What the Investigation Report Says

Air Marshal (Retd.) PP Rajkumar, who was the in charge of the investigation, in his report said, “The accident was survivable. However, people died mainly due to inadequate fire services and non-availability of crash equipment and trained personnel.”

The report also said the accident occurred as the helicopter undershot the helipad and sunk below the height of the helipad. The rotors hit the beginning of the helipad and broke. The helicopter slid on a slope and almost turned over on its back after the accident.

Subsequently, it caught fire and was destroyed.

The report also further said the contributory factor for the accident was the inadequate use of Met resources. Aircrew had disregarded the local pressure setting and temperature given by Tawang Control.

Mi-17 Accident in August 2010

Pawan Hans Helicopter Mi-172 departed from Itanagar in Arunachal Pradesh in the morning on August 6, 2010. The helicopter departed from Namsai for Tezu at around 11 am and a few minutes after the departure the left-hand door opened and a cabin crew fell from the helicopter in a field of Sengsap village about 7.5 km in the east of Namsai Helipad.
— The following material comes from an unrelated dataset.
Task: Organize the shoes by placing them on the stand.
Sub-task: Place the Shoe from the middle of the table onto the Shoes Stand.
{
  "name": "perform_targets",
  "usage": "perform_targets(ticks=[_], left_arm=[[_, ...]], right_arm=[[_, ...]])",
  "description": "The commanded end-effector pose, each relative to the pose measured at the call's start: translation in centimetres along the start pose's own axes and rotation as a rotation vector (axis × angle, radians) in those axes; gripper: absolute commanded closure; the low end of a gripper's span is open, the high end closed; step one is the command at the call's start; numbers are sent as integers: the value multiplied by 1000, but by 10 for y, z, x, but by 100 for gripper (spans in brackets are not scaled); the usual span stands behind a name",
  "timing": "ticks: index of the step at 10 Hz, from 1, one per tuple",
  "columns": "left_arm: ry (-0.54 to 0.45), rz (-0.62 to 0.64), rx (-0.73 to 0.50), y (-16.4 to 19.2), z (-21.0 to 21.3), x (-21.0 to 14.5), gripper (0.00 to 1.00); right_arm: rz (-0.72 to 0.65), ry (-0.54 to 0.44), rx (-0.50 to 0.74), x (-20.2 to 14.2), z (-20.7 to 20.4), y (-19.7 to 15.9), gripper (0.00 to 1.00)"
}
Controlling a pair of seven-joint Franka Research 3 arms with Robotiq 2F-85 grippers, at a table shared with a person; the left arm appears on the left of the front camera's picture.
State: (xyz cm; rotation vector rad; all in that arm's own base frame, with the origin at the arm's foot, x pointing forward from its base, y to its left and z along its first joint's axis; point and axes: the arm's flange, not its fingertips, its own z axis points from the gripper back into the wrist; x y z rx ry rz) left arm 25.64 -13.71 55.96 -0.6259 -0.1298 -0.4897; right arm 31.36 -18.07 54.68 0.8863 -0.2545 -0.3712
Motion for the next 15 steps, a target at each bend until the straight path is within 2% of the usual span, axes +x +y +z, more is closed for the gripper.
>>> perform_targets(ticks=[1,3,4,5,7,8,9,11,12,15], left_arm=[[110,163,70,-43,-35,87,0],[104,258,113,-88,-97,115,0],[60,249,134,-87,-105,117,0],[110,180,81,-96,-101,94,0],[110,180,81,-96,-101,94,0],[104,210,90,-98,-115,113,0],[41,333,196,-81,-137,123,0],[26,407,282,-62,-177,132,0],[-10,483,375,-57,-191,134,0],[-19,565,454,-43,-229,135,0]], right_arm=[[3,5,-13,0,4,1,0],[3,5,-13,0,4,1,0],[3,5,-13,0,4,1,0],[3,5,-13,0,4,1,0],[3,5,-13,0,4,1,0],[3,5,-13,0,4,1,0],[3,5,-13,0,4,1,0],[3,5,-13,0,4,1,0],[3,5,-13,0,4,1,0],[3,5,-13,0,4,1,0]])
The cabin crew was rushed to Namsai hospital where he was declared brought dead. All other persons on board the helicopter escaped unhurt.

What the Investigation Report Says

After the take-off from Namsai, the technician had seen that the cabin crew removed his seat belt and left his seat and bent towards the door. He was seen pulling the door cables and trying to move the latch. He also called the technician to help him. The technician saw the door handle was in ‘OPEN’ state. It appeared that the cabin crew could not latch the door before take-off from Namsai because the latch might have moved beyond the ‘CLOSE’ position mark. He had only locked the door by turning the door handle to the ‘CLOSE’ position. For this reason, there was no ‘door warning light’ in the cockpit before the take-off. Whether he had intimated the pilot-in-command on ‘intercom’, the door closure could not be confirmed independently as the Cockpit Voice Record of the sector was not available.
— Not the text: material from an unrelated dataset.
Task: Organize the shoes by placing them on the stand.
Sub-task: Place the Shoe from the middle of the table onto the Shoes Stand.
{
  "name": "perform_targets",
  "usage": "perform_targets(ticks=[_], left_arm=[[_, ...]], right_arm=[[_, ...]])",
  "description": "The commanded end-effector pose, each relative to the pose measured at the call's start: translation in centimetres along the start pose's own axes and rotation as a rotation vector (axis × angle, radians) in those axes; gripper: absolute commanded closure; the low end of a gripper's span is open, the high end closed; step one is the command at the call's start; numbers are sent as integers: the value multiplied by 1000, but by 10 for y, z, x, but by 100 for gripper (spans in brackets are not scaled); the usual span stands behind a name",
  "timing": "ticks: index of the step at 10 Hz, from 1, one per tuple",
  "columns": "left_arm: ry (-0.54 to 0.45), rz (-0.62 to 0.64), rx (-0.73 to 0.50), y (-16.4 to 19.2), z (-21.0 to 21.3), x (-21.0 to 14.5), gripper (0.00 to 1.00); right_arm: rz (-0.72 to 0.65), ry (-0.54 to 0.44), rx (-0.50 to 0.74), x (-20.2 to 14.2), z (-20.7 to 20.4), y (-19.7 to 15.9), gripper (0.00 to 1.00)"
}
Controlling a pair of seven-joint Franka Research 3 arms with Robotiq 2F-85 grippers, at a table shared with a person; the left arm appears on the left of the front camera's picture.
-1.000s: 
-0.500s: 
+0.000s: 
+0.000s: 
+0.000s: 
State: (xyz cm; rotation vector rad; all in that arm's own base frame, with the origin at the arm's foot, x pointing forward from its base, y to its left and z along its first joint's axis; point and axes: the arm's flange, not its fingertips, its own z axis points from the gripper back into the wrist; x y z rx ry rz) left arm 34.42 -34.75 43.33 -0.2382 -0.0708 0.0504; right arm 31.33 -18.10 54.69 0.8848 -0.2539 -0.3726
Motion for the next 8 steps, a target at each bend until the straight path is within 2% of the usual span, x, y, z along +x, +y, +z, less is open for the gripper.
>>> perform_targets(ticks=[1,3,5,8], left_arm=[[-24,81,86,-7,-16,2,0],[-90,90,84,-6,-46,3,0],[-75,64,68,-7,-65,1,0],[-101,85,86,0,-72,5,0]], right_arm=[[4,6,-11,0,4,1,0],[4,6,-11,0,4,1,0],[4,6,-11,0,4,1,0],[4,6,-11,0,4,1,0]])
After the take-off, the cabin crew probably decided to latch the door by opening it a little bit for correcting the latch position. That is why, he turned the door handle to the ‘OPEN’ position and called the technician for help while he kept pulling the door cable. In his attempt to open the door a bit, the door opened fully by the thrust of air. As the cabin crew was holding the door cables; he fell while opening of the door. The technician also slipped out but managed to enter the helicopter.